# how to catch a striper?



## stonemason (Aug 4, 2006)

i have never caught a keeper striper. how to i catch one from spsp, metapeak, or romancoke? what rigs, hooks and bait and/or lure do i use from shore?? i want a damn rock.


----------



## Green Cart (May 14, 2002)

*Rabbit Recipe*

I am reminded of the old rabbit recipe which says that you must first catch a rabbit, but it does not show how to catch a rabbit.


----------



## stonemason (Aug 4, 2006)

51 views and no response??


----------



## EugeneChoe (Aug 11, 2006)

with a fishing pole and hook! sry i dunno, with skills and luck, but much more luck then skill. ive caught em on spot there recently


----------



## RoryGoggin (Jan 6, 2005)

Sorry - I viewed but didn't respond as I don't (or have yet to, I should say) fish those locations. There are a lot of ways to catch striper. One of those ways seems to be fish for spot, catch striper.  With that caveat, I'll state that generally fishing from the surf I've been encouraged to use a fish-finder rig with cut or even better live bait. I've not yet tried but I've seen people on here talking about tossing metal & plastic for them. Try searching for "striper lures" or even (yes, it's misspelled, but these guys fish, not spell) "stripper lures" or variations.
Believe me, this topic generally is well discussed here and elsewhere.

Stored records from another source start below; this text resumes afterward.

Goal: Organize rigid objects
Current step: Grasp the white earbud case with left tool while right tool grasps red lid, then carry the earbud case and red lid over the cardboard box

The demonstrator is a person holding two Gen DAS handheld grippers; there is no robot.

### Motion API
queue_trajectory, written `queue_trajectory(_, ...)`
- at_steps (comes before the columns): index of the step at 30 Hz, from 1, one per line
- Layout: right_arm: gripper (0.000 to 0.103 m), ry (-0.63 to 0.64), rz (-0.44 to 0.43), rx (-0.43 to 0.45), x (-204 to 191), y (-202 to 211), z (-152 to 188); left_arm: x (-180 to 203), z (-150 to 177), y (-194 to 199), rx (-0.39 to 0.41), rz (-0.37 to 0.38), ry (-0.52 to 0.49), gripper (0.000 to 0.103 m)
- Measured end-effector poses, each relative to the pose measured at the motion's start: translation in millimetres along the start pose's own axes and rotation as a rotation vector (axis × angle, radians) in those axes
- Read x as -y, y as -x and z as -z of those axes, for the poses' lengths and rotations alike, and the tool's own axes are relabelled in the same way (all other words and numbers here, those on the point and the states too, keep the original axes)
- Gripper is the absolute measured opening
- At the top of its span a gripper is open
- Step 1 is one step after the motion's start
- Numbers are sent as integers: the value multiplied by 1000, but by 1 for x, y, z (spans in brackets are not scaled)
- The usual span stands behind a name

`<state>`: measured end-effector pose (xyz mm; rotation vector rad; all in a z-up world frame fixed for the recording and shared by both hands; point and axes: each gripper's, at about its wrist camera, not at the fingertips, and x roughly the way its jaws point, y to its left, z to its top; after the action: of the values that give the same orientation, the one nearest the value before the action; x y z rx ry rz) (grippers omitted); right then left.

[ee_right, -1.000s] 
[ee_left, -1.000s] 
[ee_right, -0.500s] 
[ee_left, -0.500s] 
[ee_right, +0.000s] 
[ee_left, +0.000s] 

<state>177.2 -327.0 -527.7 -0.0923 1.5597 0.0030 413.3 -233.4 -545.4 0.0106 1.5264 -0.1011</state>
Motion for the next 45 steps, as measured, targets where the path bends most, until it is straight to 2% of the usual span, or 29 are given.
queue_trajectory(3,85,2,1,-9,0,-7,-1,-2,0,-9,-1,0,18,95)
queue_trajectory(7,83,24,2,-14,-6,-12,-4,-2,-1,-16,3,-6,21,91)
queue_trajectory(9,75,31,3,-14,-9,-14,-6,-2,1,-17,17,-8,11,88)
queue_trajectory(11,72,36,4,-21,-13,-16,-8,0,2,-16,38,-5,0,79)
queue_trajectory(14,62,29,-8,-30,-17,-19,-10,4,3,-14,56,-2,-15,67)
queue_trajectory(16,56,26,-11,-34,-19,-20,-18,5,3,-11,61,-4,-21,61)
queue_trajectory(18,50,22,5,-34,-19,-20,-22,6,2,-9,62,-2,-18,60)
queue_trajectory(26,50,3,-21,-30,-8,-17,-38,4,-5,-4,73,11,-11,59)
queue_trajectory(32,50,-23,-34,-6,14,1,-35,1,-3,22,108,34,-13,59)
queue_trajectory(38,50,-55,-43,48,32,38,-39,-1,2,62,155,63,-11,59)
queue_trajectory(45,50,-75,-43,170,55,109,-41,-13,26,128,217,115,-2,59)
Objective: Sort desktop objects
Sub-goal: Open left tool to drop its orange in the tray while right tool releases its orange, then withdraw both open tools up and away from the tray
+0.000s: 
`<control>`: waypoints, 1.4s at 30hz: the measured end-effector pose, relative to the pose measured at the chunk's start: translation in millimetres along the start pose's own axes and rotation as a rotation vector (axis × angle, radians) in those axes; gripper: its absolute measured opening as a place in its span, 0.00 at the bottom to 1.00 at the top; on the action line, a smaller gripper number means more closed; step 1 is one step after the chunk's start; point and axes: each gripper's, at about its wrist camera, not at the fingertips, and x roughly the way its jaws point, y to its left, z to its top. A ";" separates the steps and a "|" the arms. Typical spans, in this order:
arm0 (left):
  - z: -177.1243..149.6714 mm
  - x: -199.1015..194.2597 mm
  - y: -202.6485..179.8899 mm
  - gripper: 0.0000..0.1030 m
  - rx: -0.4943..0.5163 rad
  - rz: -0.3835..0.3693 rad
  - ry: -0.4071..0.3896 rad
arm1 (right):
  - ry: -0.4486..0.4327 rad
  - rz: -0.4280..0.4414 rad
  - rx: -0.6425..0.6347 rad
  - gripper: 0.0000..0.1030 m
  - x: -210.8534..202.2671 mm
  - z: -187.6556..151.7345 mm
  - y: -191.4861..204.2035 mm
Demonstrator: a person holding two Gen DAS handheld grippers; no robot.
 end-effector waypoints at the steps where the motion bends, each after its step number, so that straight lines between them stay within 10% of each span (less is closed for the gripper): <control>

Try using an advanced google search for all terms you have in your question. Like so:

http://www.google.com/search?as_q=s...itesearch=pierandsurf.com&as_rights=&safe=off

One thing I did was google "how to catch striped bass" just that way. Try it, you'll like it.

Hope this helped.


----------



## Lipyourown (May 11, 2005)

The exact same way you caught all those blues.


----------



## Skate_Magnet (Sep 24, 2002)

*...*

I think there are 2 major factors in catching those stripers. 
First and more important is "when" and "where". You could have best technique and freshest bait, but if the fish is not there, you're not catching any. So I usually try to go where the stripers are during that period of season.
Hitting SPSP & Peak at Catch & release season. Going to assateague and delaware after the spawn run. Kent Narrows, IRI & OC inlet, and surf during fall.
If nobody else is catching rock around you, chances are the fishes are not there.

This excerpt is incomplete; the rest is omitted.